[Start of section]

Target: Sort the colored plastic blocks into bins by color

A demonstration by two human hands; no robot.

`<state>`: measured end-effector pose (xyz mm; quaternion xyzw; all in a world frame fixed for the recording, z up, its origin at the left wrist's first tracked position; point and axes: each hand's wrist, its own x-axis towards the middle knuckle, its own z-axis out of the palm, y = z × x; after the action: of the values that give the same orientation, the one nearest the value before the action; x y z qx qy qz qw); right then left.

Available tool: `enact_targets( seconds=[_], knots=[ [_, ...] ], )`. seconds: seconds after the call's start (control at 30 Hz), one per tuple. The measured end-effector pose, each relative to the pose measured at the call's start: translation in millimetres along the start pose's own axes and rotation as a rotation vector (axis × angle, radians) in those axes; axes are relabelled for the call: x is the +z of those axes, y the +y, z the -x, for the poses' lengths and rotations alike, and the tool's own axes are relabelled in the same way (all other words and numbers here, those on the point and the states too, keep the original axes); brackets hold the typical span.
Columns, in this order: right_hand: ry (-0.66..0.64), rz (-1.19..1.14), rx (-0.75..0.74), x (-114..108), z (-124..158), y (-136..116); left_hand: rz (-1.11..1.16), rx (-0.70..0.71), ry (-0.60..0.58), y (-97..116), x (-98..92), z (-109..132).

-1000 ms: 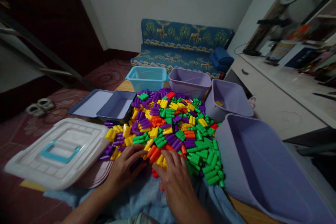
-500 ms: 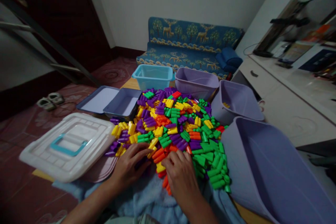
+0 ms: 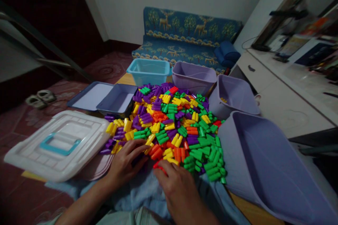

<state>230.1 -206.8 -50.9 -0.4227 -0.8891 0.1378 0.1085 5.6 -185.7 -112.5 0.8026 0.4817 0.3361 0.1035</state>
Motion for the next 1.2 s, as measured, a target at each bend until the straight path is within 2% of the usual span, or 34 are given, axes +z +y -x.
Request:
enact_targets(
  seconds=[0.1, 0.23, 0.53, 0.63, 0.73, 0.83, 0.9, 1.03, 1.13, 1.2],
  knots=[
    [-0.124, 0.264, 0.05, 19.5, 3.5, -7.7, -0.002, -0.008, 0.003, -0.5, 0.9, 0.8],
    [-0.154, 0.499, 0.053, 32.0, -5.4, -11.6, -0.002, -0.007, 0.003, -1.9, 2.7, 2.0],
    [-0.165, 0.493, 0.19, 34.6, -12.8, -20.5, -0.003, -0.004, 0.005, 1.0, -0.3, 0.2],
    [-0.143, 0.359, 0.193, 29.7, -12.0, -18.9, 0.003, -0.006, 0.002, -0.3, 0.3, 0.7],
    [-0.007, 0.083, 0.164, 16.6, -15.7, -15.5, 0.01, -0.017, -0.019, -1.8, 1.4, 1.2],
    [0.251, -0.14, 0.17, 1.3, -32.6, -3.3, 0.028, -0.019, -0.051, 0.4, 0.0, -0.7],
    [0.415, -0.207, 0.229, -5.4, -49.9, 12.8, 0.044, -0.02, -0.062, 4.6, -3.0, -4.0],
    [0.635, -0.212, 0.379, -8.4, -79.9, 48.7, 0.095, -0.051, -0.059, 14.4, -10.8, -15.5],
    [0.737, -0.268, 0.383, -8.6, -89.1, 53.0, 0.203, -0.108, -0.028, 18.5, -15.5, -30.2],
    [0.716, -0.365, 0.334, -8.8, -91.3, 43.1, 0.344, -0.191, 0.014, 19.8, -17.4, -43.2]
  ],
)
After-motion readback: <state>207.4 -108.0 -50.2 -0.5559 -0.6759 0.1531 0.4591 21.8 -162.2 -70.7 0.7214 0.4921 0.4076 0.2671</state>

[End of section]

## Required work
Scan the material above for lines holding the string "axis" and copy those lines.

## Answer area
`<state>`: measured end-effector pose (xyz mm; quaternion xyzw; all in a world frame fixed for the recording, z up, its origin at the left wrist's first tracked position; point and axes: each hand's wrist, its own x-axis towards the middle knuckle, its own z-axis out of the palm, y = z × x; after the action: of the values that give the same orientation, the one nearest the value before the action; x y z qx qy qz qw); right then left.
Available tool: `enact_targets( seconds=[_], knots=[ [_, ...] ], )`. seconds: seconds after the call's start (control at 30 Hz), one per tuple. The measured end-effector pose, each relative to the pose measured at the call's start: translation in millimetres along the start pose's own axes and rotation as a rotation vector (axis × angle, radians) in those axes; axes are relabelled for the call: x is the +z of those axes, y the +y, z the -x, for the poses' lengths and rotations alike, and the tool's own axes are relabelled in the same way (all other words and numbers here, those on the point and the states too, keep the original axes); brackets hold the typical span.

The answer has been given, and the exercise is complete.